ASSIGNMENT —
Type out the data exactly as given. Skip any image.

########################################

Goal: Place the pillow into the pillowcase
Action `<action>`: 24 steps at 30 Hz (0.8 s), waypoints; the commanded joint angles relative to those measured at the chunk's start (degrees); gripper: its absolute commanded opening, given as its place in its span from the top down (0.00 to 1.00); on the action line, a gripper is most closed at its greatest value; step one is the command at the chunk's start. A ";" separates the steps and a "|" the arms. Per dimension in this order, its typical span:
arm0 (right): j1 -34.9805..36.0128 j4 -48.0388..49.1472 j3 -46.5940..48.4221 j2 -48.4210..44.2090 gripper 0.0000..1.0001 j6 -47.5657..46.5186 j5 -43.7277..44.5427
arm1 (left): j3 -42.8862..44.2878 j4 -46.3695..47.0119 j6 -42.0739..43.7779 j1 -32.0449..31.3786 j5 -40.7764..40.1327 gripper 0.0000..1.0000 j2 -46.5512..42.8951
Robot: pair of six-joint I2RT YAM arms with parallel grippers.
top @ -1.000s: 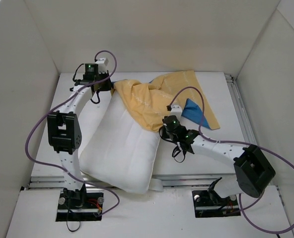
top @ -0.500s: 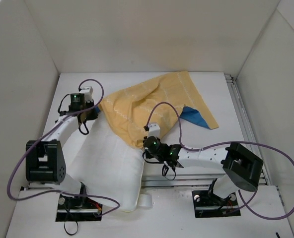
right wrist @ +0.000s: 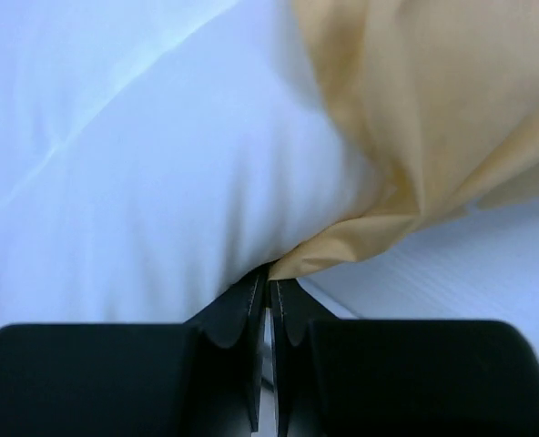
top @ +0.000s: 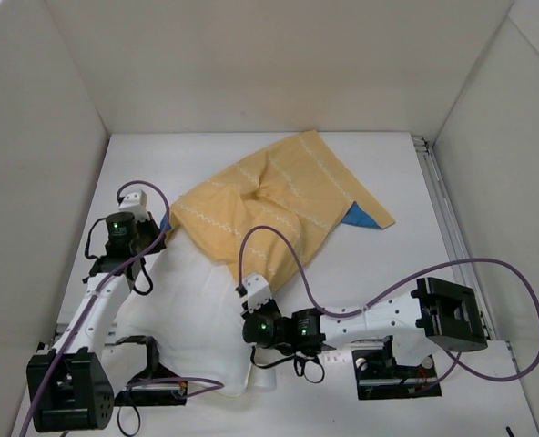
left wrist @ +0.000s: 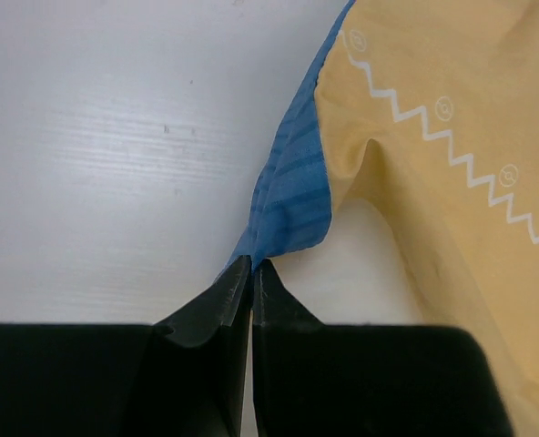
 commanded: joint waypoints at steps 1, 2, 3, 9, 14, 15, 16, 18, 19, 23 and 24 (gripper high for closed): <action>8.18 0.46 6.25 -0.77 1.00 4.04 3.36 | -1.55 -1.93 -3.56 1.34 -1.74 1.00 -4.98; 11.24 -0.34 6.69 -0.42 1.00 4.39 4.85 | -3.56 -2.29 -4.01 1.34 -2.62 1.00 -8.12; 12.84 -2.17 7.92 -0.16 1.00 5.00 6.78 | -4.79 -2.73 -4.71 1.34 -3.84 1.00 -9.81; 19.01 -8.25 11.27 -0.42 1.00 6.85 9.61 | -10.43 -7.46 -11.39 2.39 -16.14 1.00 -26.06; 21.91 -8.08 12.40 -0.69 1.00 2.66 5.76 | -13.68 -8.71 -16.65 2.39 -21.51 1.00 -32.15; 22.08 -7.99 13.02 0.01 1.00 1.68 4.70 | -14.12 -9.41 -17.28 2.39 -22.65 1.00 -32.41; 22.87 -7.91 13.64 1.76 1.00 0.54 3.64 | -14.91 -9.76 -18.16 2.39 -25.01 1.00 -32.94; 24.36 -7.73 16.71 3.96 1.00 -2.80 3.63 | -15.79 -8.81 -19.22 2.39 -25.82 1.00 -33.64; 26.28 -7.73 17.68 5.45 1.00 -3.68 4.68 | -16.14 -7.84 -18.87 2.39 -25.48 1.00 -33.82; 27.88 -10.97 19.88 4.33 1.00 -1.78 8.37 | -16.58 -3.80 -16.76 2.39 -21.70 1.00 -31.46; 27.97 -11.33 19.10 3.20 1.00 -1.15 8.12 | -16.50 -3.53 -16.84 2.39 -21.26 1.00 -30.58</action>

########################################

SOLUTION —
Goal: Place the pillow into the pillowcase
Action `<action>`: 24 steps at 30 Hz (0.8 s), waypoints; the commanded joint angles relative to those measured at the chunk's start (degrees); gripper: its absolute commanded opening, given as its place in its span from the top down (0.00 to 1.00); on the action line, a gripper is most closed at its greatest value; step one is the command at the chunk's start. A ";" separates the steps and a "|" the arms. Per dimension in this order, its typical span:
arm0 (right): j1 -34.9805..36.0128 j4 -48.0388..49.1472 j3 -46.5940..48.4221 j2 -48.4210..44.2090 gripper 0.0000..1.0001 j6 -47.5657..46.5186 j5 -43.7277..44.5427
arm1 (left): j3 -42.8862..44.2878 j4 -46.3695..47.0119 j6 -42.0739..43.7779 j1 -32.0449..31.3786 j5 -40.7764..40.1327 gripper 0.0000..1.0000 j2 -46.5512..42.8951
Robot: pair of six-joint I2RT YAM arms with parallel grippers.
top @ -1.000s: 
top @ -0.500s: 
right wrist @ +0.000s: 
top @ +0.000s: 
left wrist @ +0.000s: 
 commanded: joint waypoints at steps 1, 2, 3, 9, 14, 15, 16, 18, 19, 23 and 24 (gripper high for closed): <action>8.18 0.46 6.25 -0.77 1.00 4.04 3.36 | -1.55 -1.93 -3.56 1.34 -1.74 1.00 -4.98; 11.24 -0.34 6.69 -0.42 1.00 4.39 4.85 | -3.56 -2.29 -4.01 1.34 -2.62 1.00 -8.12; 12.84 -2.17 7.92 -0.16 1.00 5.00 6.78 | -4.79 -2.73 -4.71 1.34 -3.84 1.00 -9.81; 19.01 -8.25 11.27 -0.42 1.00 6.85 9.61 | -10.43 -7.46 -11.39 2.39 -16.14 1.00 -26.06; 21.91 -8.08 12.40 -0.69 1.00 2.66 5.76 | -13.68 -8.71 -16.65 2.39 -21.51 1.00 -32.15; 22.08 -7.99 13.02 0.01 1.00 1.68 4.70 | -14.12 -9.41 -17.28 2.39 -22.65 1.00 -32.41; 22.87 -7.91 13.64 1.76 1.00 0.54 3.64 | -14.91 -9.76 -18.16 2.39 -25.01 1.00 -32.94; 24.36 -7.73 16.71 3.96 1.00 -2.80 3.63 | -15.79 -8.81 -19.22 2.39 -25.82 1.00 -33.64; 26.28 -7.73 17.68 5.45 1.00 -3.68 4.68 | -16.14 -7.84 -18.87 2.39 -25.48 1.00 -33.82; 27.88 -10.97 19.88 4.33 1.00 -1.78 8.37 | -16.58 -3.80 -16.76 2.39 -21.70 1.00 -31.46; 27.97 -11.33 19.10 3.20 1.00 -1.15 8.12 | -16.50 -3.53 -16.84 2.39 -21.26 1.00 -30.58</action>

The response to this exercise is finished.